Using the listing that follows, filter out every line lacking the string "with" and return the rest.

----- Information supplied -----

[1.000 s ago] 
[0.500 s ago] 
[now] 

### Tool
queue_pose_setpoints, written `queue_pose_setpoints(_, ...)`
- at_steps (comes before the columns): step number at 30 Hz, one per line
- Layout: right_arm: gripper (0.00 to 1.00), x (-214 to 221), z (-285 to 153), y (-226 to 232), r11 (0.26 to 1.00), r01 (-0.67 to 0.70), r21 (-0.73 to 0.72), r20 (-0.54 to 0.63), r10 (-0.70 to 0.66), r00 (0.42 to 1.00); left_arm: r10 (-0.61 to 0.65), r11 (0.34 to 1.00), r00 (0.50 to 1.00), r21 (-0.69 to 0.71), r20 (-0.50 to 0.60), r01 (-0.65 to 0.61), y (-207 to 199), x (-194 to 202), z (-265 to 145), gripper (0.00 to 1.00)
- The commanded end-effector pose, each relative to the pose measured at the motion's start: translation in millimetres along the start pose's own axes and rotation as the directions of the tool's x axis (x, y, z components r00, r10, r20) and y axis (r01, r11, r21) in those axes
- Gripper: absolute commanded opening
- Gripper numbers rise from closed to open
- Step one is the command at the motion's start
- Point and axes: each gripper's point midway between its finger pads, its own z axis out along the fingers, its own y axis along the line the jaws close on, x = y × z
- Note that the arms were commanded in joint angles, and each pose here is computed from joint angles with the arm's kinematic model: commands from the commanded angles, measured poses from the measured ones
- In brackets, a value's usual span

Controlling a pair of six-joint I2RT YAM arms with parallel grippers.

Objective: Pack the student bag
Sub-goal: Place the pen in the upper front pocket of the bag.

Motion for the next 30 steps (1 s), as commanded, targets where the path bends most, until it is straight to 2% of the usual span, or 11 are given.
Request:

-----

## [Response]
- Note that the arms were commanded in joint angles, and each pose here is computed from joint angles with the arm's kinematic model: commands from the commanded angles, measured poses from the measured ones
Controlling a pair of six-joint I2RT YAM arms with parallel grippers.

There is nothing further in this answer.